Namun, meski perut kosong dan keroncongan, bahkan berbunyi, entah kenapa aku tidak memiliki nafsu makan sama sekali.

Aku bangkit dan menuju kamar mandi. Mungkin, setelah mengusap wajah dengan air, aku bisa lebih segar dan membangkitkan nafsu makan.

Eh? Kenapa pipiku lembap? Bukan hanya lembap, mataku tampak begitu merah. Padahal, seharusnya, aku bukan tipe dengan mata merah total saat bangun. Selain merah, aku juga menyadari kalau kedua mata bengkak. Ada apa ini?

"Gin?"

Suara Inanna terdengar dari kamar. Aku pun keluar dari kamar mandi untuk menemuinya.

"Ada apa?"

Inanna sedikit terentak bahkan mundur satu langkah ketika melihatku. Kenapa dia begitu terkejut? Bahkan, dia tidak melihat ke mataku. Inanna justru menoleh ke kanan kiri.

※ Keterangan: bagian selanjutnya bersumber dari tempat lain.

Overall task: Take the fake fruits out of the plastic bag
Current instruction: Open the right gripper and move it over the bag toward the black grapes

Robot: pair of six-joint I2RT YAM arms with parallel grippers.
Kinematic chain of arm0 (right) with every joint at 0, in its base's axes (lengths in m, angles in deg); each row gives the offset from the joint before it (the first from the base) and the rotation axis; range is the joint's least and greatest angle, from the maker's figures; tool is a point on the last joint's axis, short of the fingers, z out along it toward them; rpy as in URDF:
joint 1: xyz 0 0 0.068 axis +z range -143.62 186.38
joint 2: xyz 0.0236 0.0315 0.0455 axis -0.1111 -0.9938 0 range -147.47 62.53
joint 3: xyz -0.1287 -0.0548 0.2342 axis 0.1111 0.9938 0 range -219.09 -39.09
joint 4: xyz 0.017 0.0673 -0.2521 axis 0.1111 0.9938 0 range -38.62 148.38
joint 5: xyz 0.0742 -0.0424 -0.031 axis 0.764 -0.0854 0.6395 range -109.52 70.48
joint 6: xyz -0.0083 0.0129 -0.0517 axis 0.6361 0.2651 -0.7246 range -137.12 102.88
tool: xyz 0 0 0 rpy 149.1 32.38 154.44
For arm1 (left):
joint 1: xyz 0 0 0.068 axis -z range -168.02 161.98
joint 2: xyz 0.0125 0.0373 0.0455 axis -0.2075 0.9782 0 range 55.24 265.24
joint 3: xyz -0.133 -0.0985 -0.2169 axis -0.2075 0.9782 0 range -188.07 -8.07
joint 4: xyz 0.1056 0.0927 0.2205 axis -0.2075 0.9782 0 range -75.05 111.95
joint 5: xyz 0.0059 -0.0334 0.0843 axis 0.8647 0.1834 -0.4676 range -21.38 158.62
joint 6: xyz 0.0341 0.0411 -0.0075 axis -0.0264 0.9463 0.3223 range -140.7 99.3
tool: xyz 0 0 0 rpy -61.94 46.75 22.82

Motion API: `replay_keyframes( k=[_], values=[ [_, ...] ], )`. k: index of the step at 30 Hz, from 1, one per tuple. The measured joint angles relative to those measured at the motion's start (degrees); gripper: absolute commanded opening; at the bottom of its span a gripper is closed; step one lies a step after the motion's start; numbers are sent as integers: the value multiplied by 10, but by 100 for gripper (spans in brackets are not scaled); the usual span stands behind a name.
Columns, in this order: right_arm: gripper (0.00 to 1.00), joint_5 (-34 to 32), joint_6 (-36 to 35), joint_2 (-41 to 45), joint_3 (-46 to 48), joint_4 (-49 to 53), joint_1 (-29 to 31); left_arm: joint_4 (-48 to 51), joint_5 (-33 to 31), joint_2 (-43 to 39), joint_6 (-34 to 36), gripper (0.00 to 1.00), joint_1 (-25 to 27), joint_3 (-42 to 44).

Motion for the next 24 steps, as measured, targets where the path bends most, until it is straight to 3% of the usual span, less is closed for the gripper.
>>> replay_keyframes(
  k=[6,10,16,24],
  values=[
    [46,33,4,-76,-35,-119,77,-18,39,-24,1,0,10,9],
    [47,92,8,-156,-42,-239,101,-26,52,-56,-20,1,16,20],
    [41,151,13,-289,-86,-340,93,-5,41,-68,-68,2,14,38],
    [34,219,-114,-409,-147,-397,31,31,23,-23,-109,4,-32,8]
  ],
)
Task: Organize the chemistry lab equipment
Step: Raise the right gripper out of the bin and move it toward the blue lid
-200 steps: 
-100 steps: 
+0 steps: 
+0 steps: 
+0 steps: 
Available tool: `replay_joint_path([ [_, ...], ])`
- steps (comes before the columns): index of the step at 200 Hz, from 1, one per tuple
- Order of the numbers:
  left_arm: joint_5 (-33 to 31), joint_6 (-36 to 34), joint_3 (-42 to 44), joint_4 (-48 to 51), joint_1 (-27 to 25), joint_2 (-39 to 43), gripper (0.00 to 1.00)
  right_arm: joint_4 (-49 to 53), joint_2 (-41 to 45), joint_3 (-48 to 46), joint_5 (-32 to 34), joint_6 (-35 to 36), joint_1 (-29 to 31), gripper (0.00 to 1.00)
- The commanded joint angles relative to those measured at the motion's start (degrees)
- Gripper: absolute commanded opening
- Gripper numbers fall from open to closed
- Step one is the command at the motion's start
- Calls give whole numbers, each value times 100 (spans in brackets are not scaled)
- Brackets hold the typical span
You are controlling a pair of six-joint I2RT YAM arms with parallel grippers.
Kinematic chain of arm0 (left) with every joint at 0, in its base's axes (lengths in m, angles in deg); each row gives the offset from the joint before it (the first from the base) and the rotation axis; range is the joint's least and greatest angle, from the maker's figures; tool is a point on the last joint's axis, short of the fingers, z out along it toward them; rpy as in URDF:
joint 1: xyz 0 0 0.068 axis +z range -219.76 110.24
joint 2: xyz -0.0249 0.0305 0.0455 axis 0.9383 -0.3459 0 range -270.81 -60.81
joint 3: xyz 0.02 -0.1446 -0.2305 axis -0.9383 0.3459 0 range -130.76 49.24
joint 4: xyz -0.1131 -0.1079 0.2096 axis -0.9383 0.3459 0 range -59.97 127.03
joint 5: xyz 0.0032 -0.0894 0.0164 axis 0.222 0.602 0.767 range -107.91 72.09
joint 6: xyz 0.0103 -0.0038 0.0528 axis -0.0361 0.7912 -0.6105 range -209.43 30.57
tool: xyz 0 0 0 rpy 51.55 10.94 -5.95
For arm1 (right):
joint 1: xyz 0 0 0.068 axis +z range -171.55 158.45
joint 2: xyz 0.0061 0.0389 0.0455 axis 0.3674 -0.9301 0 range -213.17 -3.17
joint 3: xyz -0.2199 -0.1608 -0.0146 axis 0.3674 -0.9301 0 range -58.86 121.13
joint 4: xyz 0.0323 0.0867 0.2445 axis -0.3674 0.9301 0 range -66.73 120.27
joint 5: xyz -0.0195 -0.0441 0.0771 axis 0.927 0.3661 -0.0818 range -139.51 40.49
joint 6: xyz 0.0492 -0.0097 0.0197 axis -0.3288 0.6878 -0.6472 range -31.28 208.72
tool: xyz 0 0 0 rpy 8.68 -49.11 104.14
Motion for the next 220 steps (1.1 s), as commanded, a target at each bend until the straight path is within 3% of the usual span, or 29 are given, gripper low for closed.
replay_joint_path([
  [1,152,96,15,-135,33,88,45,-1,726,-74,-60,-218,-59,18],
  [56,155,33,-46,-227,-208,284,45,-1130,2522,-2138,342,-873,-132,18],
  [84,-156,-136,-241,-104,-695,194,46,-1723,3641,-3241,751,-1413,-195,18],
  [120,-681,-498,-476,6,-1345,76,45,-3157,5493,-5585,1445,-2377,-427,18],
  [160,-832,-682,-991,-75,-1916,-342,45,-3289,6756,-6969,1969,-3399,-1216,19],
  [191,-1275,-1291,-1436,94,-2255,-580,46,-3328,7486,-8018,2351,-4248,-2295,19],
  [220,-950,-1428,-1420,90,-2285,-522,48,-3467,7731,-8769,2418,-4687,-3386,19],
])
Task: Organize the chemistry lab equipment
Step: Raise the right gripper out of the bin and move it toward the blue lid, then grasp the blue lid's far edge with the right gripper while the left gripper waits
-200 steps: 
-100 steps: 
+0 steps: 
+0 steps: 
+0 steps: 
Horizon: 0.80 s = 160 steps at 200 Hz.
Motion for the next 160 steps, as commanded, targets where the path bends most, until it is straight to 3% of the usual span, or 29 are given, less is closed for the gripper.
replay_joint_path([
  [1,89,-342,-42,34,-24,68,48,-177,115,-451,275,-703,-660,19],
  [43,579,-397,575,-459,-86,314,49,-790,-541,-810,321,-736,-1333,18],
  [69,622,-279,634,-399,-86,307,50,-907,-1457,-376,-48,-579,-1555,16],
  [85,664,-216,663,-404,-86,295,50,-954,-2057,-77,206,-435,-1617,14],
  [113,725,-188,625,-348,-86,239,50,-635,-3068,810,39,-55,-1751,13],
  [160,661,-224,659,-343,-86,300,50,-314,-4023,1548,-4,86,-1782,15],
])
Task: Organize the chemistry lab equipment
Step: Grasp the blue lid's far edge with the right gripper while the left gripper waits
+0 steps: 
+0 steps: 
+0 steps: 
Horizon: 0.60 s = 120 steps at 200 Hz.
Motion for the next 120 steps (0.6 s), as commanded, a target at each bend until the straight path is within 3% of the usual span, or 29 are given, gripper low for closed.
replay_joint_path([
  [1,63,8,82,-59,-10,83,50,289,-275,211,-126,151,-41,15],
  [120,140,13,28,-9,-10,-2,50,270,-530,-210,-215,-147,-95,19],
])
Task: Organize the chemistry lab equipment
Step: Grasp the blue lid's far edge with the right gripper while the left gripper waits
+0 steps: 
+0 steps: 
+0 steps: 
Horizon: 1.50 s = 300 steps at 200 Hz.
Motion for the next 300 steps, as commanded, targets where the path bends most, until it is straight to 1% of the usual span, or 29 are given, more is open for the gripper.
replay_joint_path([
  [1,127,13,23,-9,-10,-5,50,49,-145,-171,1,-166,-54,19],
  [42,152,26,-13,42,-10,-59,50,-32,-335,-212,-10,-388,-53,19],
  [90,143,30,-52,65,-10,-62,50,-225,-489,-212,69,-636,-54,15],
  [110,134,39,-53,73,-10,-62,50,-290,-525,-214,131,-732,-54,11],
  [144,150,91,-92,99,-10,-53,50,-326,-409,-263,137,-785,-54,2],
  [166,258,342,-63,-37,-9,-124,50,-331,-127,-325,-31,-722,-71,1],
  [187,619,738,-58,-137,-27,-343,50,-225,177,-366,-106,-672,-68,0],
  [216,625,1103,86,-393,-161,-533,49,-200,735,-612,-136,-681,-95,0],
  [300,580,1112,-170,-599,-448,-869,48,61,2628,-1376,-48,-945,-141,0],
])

Selain Inanna, aku merasakan keberadaan orang ini di luar kamar ini. Namun, karena hanya Inanna yang masuk, aku akan mengabaikan mereka.

"Ada apa?"

"Ah, um, kamu pasti lapar, kan? Bagaimana kalau kamu makan dulu?"

"Iya sih, aku lapar. Tapi....entahlah. Aku tidak nafsu makan."

"Tidak nafsu makan...? Ta-tapi, kamu harus tetap makan. Ayahmu bilang kamu harus makan untuk memulihkan semua stamina yang terkuras. Aku temani deh. Makan ya?"

"Baiklah kalau kamu memaksa,"

Aku menurut dan mulai makan. Sesuai ucapannya, Inanna menemani makan. Namun, meski makan bersama, mata kami tidak pernah bertemu. Meskipun bertemu, Inanna akan langsung mengalihkan pandangan.

Setelah beberapa saat, kami pun selesai makan.

"Inanna, apa kamu masih khawatir dengan penampilanmu?"

"Eh? Kenapa kamu berpikir seperti itu?"

"Kamu terus menghindari tatapanku?

"Ah...hahaha, itu ya. Tapi, bukan kok. Aku sudah tidak terlalu mengkhawatirkan penampilanku. Yah, sebenarnya masih sedikit khawatir. Tapi, aku sedang berusaha untuk menekannya. Dan lagi, kan aku bisa melakukan operasi wajah untuk menghilangkan bekas luka ini. Jadi, rasanya, aku tidak perlu terlalu khawatir."

Perempuan ini, seharusnya, jauh lebih ahli dalam berbohong daripada Emir. Namun, Inanna yang terus menghindari tatapanku memberi indikasi dia tidak ingin berbohong. Lalu, tidak biasanya dia memberi jawaban panjang lebar untuk pertanyaan yang tidak berhubungan dengan sains atau penelitian seperti barusan.

"Apa ada yang ingin kamu sampaikan?"

"Itu...."

"Kabar buruk?"

"...."

Inanna terdiam. Dia tidak memberi jawaban, hanya menundukkan kepala.

"Kalau kamu tidak mampu menyampaikannya, mungkin akan lebih baik kalau aku bertanya pada–"

"Tidak!" Inanna menyela. "Biar aku yang mengatakannya."

Inanna menarik nafas dan menegakkan badan. Akhirnya, dia menatap mataku dalam-dalam, tidak menghindar lagi.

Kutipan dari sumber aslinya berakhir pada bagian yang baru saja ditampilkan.